The dream stayed sunk into the fore of her thoughts. She’d given away Dan’s room. She’d given away his clothes. She’d given away herself.
Daria turned, running her eyes over the half-covered figure of her alien, who was not quite snoring but sleeping very deeply here beside her. He was lying on his side, faced away and sprawling with that unselfconscious dominion that told of a man extremely used to sleeping alone. His back was broad and smooth. His sweat and the setting sun’s uneven lighting gave his skin an eerie luminescence. His hair cut a black curl into the perfect shape of him, tempting her to brush it away, tempting her to touch him at all. He really had an amazing body. A soldier’s body, carved to powerful dimensions, marked with moments of hard survival.
Watching the shadows slide across and around his muscles with every new breath should have been soothing, but it was hard to look at Tagen with the dream still heavy in her mind. Dan had been lean and workout-trim and wonderful, but there was no mistaking that body for this one. Even the feel of his skin was wholly different. She’d replaced a patent lawyer with a soldier and she’d replaced a human with a Jotan.
The thought fell into a hollow place and stayed there. Daria rubbed unconsciously at her belly, and then reached out and laid her palm against the high plane of Tagen’s back. His slow slumbering breaths never paused. She closed her eyes, feeling the workings of his body, the strange texture of his skin, the heat of him. He felt so real. She was the dream in this room.
Daria followed the shadowed line of his spine down over the sweat-slick country of his back until the rumpled sheet at his hips interrupted her. Not a light sleeper was her spaceman. She’d always assumed soldiers got conditioned to snap in and out of consciousness at the slightest provocation like, well, like the other night, when she’d burst in on him and he’d pointed a gun at her. Oh, it looked more like a flashlight than a gun, but having been on the wrong end of it, Daria could say with confidence that however it looked, what it was was a gun. And really, knowing that he’d done it once should be reason enough to let the man sleep now.
She slipped her arm around him anyway, letting her fingers play along the unseen hills and valleys of his stomach. Her thoughts drifted indistinctly from alien weapons to spying on Tagen while he got dressed, and then to Tagen undressing her and back to Dan. She wondered what he was doing with himself these days and the curiosity was not the depressing ache for an ex-lover as much as the cursory interest for an old classmate. She supposed he must have someone in his life by now, someone who wouldn’t do him the inconvenience of getting half her face burned away by acid.
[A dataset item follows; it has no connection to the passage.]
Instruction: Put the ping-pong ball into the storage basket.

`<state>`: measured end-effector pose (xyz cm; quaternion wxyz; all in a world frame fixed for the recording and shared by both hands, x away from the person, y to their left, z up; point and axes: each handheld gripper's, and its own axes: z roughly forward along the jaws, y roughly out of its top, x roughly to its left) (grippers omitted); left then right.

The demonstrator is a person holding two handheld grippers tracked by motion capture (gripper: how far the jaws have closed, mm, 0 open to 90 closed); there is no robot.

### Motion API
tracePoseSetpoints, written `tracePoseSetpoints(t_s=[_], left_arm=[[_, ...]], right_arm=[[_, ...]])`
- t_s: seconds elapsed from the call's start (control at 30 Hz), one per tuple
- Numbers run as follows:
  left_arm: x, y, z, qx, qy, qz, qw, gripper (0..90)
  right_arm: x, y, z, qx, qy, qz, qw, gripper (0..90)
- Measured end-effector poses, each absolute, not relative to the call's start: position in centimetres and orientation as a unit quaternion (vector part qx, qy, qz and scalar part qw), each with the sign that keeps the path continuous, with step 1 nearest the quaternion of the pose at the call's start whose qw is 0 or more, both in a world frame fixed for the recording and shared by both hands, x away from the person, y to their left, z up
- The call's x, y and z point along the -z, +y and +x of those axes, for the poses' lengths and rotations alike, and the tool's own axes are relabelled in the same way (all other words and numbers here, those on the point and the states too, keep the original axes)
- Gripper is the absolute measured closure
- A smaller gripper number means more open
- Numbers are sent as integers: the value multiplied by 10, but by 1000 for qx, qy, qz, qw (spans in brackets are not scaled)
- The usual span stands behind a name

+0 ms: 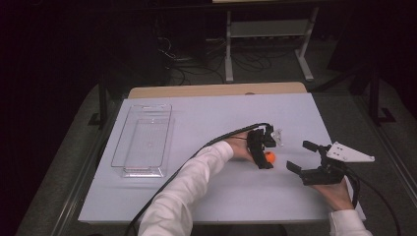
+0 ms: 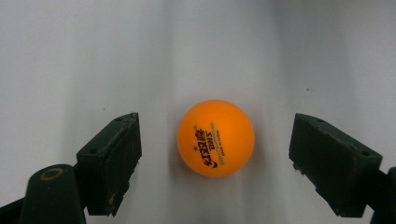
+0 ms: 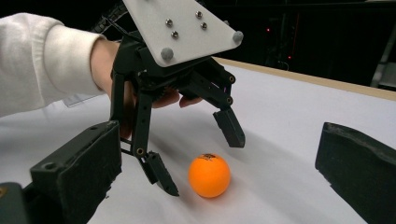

Maybe he’d finally taken that honeymoon in Hawaii they always meant to take, had those kids they used to talk about having. She wondered if she wished him well, decided after some little thought that she wouldn’t go that far, and then spooned up against Tagen.
He stirred at last, stretching hugely before rolling onto his back and raising up his head to look at her. He dropped back, scratching his hair into some semblance of order, and mumbled words so thickly-accented with sleep that she honestly couldn’t tell whether he’d said them in her language or his. It didn’t matter. She slipped in under his raised arm and laid her head on his chest.